The self-described “reluctant peace activist,” felt the call to activism after the riots in Chicago and Detroit, and a speech by author James Baldwin spurred Harris into action.
“In my high school years, there were riots in Philadelphia, Detroit and around the country, and I’d noticed that all things were not fair and just. As I became a musician and started to travel across the nation, I began to see the world in a much wider way,” Harris said.
“The unrest, the protest songs, and the frustration of facing racism dead on and the injustices of every day started to weigh on me. Slowly that found its way into the songs we chose to sing, and I also had the examples of people like Pete Seeger, (who I had met) and Paul Robeson, Phil Ochs and others who were singing and people like Dr. Martin Luther King, Jr., the Reverend Leon Sullivan and Jesse Jackson who were speaking to inspire me.”
The Ten Pound Fiddle’s Booking Agent, Sally Potter, is excited to have Harris in East Lansing and performing again live before an audience,
“The Fiddle loves to book Reggie Harris, either at the Singing Festival or for a regular show,” Potter said. “This weekend is the Peace Center’s annual Alternative Holiday Sale, so Reggie Harris is the perfect fit for the Friday night show we co-produce at Edgewood.”
“His most recent recording is amazing, full of energy and hope. I can’t wait to hear those songs live,” Potter added. “This will be his ninth show of the Fiddle’s 47th season.”

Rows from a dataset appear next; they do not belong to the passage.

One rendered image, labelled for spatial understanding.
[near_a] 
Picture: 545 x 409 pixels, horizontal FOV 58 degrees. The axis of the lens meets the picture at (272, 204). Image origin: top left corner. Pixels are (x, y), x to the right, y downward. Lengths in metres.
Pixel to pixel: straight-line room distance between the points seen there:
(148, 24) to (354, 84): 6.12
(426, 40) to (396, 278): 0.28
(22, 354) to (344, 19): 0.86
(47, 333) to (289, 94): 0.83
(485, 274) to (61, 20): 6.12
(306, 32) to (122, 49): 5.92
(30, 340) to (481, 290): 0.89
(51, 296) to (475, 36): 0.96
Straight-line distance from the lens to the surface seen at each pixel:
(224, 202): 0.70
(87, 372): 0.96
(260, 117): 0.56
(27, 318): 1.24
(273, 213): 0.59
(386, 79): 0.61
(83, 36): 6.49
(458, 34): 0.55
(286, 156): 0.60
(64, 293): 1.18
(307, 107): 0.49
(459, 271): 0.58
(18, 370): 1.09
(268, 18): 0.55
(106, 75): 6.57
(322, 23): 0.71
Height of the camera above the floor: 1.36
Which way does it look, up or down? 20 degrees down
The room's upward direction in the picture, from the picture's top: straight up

Harris’s latest album, “On Solid Ground,” is a tour de force on songs based on the recent civil unrest worldwide in 2020 that focused on racial inequality. Each song is powerful and packed with emotion.
“On Solid Ground was born as my response to the issues, emotions and issues that were brought to the fore during the pandemic and to what I have learned over these years of travel, reading and touring,” Harris said.
“The title cut was the first song I wrote in the pandemic after I started doing online concerts. I saw fear, anxiety, uncertainty, anger, and devastation present all over the world and particularly here in America,” he explained.
“After seeing George Floyd murdered, the deaths of Breonna Taylor and too many others, and feeling anger rising in protests with people flooding into the streets with a new awareness of history, songs began coming out of me,” Harris said.
As with most musicians these days, Harris is happy to be back on the road, albeit with a little more caution this time around due to the pandemic.
“I did my first live public performance again in May 2021, and I will admit that it felt very weird and a little scary,” Harris said. “It had been a long time since I’d been in a room with more than four people, let alone standing on a stage singing live into a room full of people. Thoughts of catching Covid were hard to shake. But with a few more concerts over the summer – and now more as the months come – taking sensible precautions and protocols, I’m getting comfortable.”
In addition to the concert by Harris, there will be an Alternative Holiday Gift Sale sponsored by the Peace Education Center at Edgewood Church on Nov. 19 and 20, from 9 a.m. to 5 p.m. on both days.
The event supports small businesses, nonprofit groups, and fair-trade cooperatives.
Homemade items will be available for sale, including books, cards, socks, soap, and knitted items as well as consumables, such as coffee and candy. Local print makers, painters, artists, and silversmiths will also be selling their artwork.
Edgewood United Church is located at 469 Hagadorn Rd. For the show, vaccination cards (a phone photo is fine) and masks are required.